NEW DELHI, Oct 14 — Google on Monday announced a $15-billion investment to set up India’s largest artificial intelligence (AI) hub in Visakhapatnam, Andhra Pradesh, in partnership with the Adani Group. The facility, described as Google’s biggest AI and data centre campus outside the United States, is aimed at boosting India’s AI innovation and digital infrastructure over the next five years.
The announcement was made during Google’s Bharat AI Shakti event in New Delhi, which was attended by Finance Minister Nirmala Sitharaman, Electronics and IT Minister Ashwini Vaishnaw, and Andhra Pradesh Chief Minister N. Chandrababu Naidu.
“This is the largest AI hub that we are going to be investing in anywhere in the world outside of the US,” Google Cloud CEO Thomas Kurian said at the event. He added that the project would “provide the critical foundation to drive growth and enable businesses, researchers, and creators to build and scale with AI.”
The Visakhapatnam hub will include a 1-gigawatt data centre campus, new large-scale energy sources, and an expanded fibre-optic network. “This hub combines gigawatt-scale compute capacity, a new international subsea gateway, and large-scale energy infrastructure,” said Google CEO Sundar Pichai in a post on X. “Through it, we will bring our industry-leading technology to enterprises and users in India, accelerating AI innovation and driving growth across the country.”

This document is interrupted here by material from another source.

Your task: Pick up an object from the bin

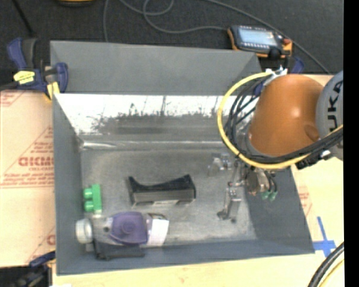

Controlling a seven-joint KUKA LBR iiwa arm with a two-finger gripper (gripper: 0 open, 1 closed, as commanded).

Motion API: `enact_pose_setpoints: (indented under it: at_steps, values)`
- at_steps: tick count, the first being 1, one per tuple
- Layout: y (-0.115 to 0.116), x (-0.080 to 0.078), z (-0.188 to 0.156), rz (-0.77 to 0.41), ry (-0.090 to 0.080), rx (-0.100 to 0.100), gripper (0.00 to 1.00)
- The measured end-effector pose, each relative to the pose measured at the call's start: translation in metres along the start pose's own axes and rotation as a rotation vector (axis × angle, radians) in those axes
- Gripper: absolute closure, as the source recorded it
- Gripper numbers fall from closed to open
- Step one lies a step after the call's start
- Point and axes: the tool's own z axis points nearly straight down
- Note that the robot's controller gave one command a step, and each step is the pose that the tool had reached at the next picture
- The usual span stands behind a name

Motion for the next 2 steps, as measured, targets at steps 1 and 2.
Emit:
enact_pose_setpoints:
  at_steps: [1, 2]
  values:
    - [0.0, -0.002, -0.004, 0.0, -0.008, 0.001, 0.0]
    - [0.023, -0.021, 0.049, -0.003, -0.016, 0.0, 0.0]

Adani Enterprises, the flagship firm of billionaire Gautam Adani’s conglomerate, said its joint venture company AdaniConneX will develop the data centre campus alongside Google, supported by green energy infrastructure and subsea cable networks. “The Adani Group is proud to partner with Google on this historic project that will define the future of India’s digital landscape,” said Gautam Adani. “This is more than just an investment in infrastructure. It is an investment in the soul of a rising nation.”
According to Google, the multi-faceted investment between 2026 and 2030 will encompass clean energy generation, innovative storage systems, and new transmission lines in Andhra Pradesh. “It will be brought to life in close collaboration with ecosystem partners including AdaniConneX and Airtel,” the company said in a statement.
An internal analysis commissioned by Google suggests that the AI hub could generate at least $15 billion in U.S. GDP over five years, stemming from increased cloud and AI adoption as well as the American talent and resources involved in building and operating the facility.
Finance Minister Sitharaman, speaking at the event, said India’s digital transformation has been enabled by strong policy frameworks introduced since 2014 under the Modi government. She lauded Chief Minister Naidu for his role in scaling up digital infrastructure in his earlier tenure. “It is just the right place to land in and the right country to be in,” she noted. “This is one of those interesting phases in Indian history where policy is pushing ahead much before many in the political arena are even ready to absorb.”
The AI hub announcement sets the stage for the upcoming India-AI Impact Summit 2026, where global leaders in technology and governance are expected to discuss the future of artificial intelligence in India.